Among other, more obvious musical influences, Georgian née Texan Paul Duncan cites Luis Buñuel, of Un Chien Andalou renown, as a source of clout. This wouldn't mean much to a listener unless you couldn't shake that film's close-up of a blade being taken to a naked eyeball or the armies of crawling ants. These two images, indelibly marked somewhere in your subconscious, imbue, too, the 'scapes that color Duncan's debut.

There's absolutely nothing painful about To an Ambient Hollywood, though. Duncan does not turn stomachs through images of crude, invasive surgery. But this album nevertheless resonates with the intimacies of bedroom operations — that is, a man's closed-door tinkerings. With the subtlety that a razor blade on an eyeball lacks, Duncan creeps through nooks of careful sound.
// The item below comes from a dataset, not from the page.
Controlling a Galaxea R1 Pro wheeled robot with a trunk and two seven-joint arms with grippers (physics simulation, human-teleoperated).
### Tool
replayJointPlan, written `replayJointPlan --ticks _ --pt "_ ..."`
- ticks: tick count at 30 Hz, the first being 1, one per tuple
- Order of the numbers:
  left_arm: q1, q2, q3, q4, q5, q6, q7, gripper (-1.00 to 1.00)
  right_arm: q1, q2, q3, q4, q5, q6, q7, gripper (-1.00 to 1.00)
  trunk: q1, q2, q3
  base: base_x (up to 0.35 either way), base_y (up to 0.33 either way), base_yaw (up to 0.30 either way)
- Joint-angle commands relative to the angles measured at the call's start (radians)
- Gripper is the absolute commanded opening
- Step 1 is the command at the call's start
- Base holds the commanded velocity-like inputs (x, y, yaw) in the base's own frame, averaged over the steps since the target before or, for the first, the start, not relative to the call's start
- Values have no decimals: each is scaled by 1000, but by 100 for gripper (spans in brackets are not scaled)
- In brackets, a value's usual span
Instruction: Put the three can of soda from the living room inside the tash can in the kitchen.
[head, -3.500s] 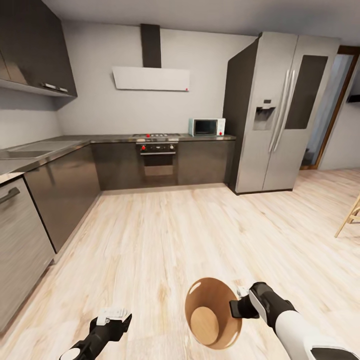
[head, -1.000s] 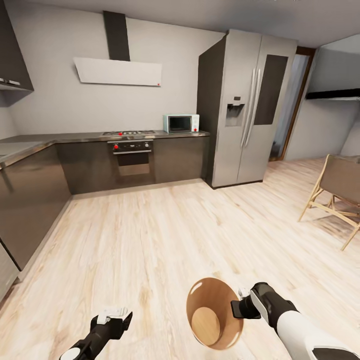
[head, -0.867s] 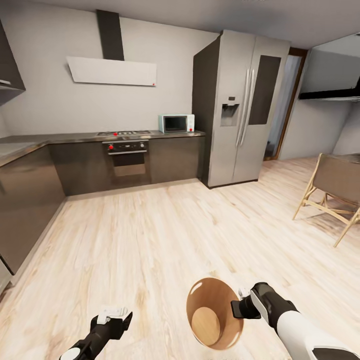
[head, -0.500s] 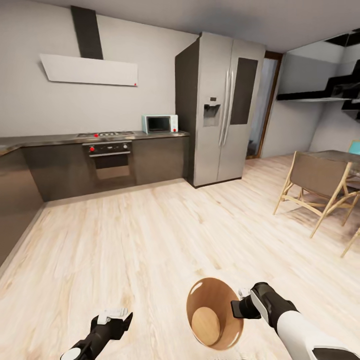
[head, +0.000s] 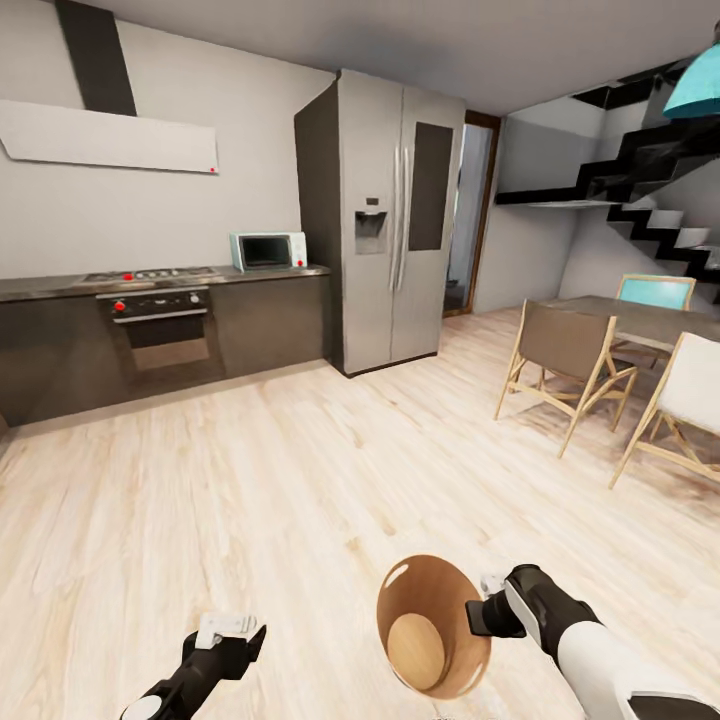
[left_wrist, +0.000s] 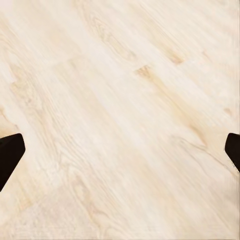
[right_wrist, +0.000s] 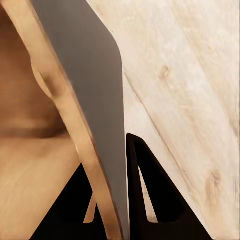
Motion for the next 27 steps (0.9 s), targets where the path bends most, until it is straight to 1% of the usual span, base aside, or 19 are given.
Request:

A tiny crumb can sustain an entire ant farm; a single, wistful mood can float through all of Ambient Hollywood without the slightest note of weariness.
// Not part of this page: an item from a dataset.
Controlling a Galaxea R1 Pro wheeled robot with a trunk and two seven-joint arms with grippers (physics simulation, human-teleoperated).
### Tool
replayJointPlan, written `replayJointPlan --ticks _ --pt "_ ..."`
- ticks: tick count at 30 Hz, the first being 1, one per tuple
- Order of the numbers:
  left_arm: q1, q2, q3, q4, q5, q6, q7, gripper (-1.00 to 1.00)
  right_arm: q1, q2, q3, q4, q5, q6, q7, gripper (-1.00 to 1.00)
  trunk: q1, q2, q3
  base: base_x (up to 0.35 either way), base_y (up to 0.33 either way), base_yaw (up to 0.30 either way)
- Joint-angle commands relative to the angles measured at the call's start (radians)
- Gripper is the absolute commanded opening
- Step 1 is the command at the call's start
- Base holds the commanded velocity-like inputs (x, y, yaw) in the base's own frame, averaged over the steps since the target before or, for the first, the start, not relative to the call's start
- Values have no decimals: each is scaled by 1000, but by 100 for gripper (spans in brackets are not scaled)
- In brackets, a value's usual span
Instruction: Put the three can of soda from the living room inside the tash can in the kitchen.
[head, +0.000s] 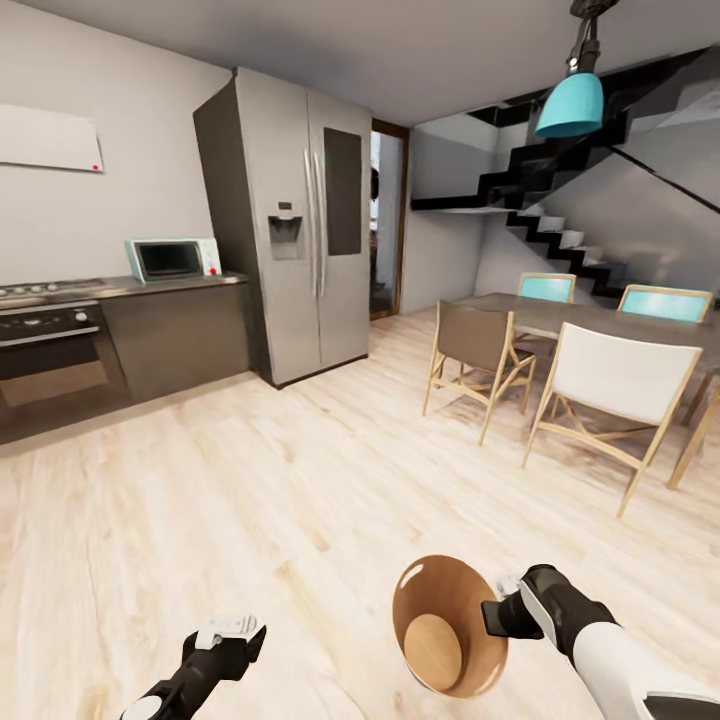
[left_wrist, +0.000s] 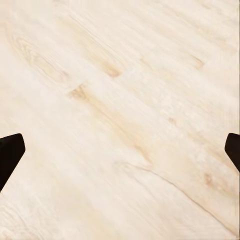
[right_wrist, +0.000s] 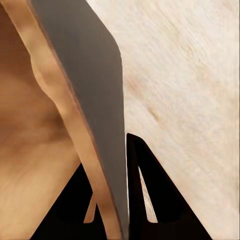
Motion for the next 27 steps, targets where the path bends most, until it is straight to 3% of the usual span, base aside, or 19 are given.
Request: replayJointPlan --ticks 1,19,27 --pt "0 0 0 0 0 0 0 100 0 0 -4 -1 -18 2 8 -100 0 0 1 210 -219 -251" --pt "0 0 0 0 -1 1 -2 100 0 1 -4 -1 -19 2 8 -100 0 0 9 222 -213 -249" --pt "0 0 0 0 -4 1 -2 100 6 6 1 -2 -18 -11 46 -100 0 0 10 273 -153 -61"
The album begins with fluttering whirs and busy guitar plucks setting the scene. While opener "1 in 22" circles beautifully about, trying to lose you in its commotion, a distinctive discourse between beats and melody has begun. The drums say, "Sashay." The guitars and other random noises say, "Spin! Be dizzy!" You can't do both and still look cool, so you sit back and soak in the tension, the apparent ease with which it's all bound together. Tucking innumerable complexities into neatly tunneled songs, Duncan somehow manages to still sound sincere.

With one hand each in the wires and on the strings, Duncan crafts impeccably crisp yet layered songs. They fade into one another without losing themselves in the din. The chitter-chatter of "Film Life" gives way to the sway of "Swam an Ocean," where violins pull soft waves of noise over gentle sonar pinging far below the surface. Circling around the considerate chorus of "I hope the ocean doesn't mind," "Swam an Ocean" is a tidy ballad amid the clean clutter of the rest of Hollywood.

The skies aren't all clear, though. While "The Sharks Were Gentle" bares no teeth and "Letdownville" is straightforward, folk-tinged pop, other tunes dip into the mire. Mournful horns tug their way over Duncan's lazy pleas (among them, "We could make it happen") in "Don't Look Now." "As the Ship Sank," all churning guitar and barely decipherable "dadada's" sprinkled with sustained xylophone chimes, is the musical equivalent to sinking while the sun makes diamonds on the water. Here and there throughout the remaining tracks, snippets of inane conversations make their way into the mix, like little reminders of the construction of this album.

Hollywood wishes it could sound this way. To an Ambient Hollywood actually does. It cuts in, no blade required.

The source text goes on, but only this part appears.